We’ve spent the past two days learning to use Tsukineko All-purpose Inks, Fantastix applicators, and Fabrico markers (also Tsukineko), as  well as artists’ coloured pencils and oil crayons to enhance fabric. Lura Schwarz Smith taught this part of the class. So much of the past two days was learning the techniques via demonstration and some hands-on practice; however, there’s not a lot of ‘product’ to show for how much we’ve learned, so there aren’t many pictures. I finally did some stitching late this afternoon prior to the walkthrough of everyone’s classes, doing some thread painting of the hair and shirt of the boy’s face I had traced and coloured with inks, markers, and pencils yesterday and last night after ‘show and tell’.

After a rocky start with drawing a face yesterday (guided by Lura), I felt much more comfortable working from a line drawing, tracing it onto fabric, and then shading it with the various media. It was quite amazing (and scary!) how some horrible emotions bubbled to the surface during the freehand drawing phase — faces were one of things I was awful at when I did Art at school (I was fine with still life, pattern and design, and poster work, but could never get faces right… all those yucky feelings came back…).

I also had two more photos printed onto fabric, taking advantage of the printer that Kerby and Lura had bought with them.

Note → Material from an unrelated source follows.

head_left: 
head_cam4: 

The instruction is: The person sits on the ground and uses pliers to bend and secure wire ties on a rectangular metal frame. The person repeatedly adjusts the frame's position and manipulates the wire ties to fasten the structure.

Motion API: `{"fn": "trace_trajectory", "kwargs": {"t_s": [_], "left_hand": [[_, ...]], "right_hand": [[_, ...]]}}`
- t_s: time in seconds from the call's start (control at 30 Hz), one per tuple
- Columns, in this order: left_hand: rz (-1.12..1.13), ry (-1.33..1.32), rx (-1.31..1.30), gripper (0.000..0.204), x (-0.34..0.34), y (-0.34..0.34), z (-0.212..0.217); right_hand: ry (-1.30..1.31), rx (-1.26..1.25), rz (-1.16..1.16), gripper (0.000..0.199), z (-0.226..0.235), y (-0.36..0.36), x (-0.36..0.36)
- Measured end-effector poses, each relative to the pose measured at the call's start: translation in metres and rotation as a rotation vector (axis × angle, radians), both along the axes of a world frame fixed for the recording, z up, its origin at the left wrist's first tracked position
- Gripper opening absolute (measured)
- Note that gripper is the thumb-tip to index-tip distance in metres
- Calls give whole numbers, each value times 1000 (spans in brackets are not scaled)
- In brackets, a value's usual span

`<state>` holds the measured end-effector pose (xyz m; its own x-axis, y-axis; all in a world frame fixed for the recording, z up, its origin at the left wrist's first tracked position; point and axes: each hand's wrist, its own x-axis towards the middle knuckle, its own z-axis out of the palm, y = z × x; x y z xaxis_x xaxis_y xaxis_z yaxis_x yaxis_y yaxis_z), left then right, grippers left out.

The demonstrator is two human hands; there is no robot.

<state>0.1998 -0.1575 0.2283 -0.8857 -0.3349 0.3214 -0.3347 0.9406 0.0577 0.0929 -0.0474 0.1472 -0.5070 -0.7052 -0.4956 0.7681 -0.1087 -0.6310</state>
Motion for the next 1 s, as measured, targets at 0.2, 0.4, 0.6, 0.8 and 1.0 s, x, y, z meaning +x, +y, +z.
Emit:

I won’t have a chance to start stitching work on any of the photos I’ve had printed until I get home — we’ve had so much learning of techniques in this workshop that there hasn’t been much time to ‘do’ and work on our own pieces. But that’s OK. Learning new stuff is why I chose this workshop. That said, I guess I’m a bit disappointed that I haven’t made any progress on the photos I had printed. However, that was MY expectation based on previous experience at other workshops; Lura and Kerby have definitely fulfilled all the expectations listed for the workshop.

Here are the photos from the end of today for each of the students in my class (all five of us!).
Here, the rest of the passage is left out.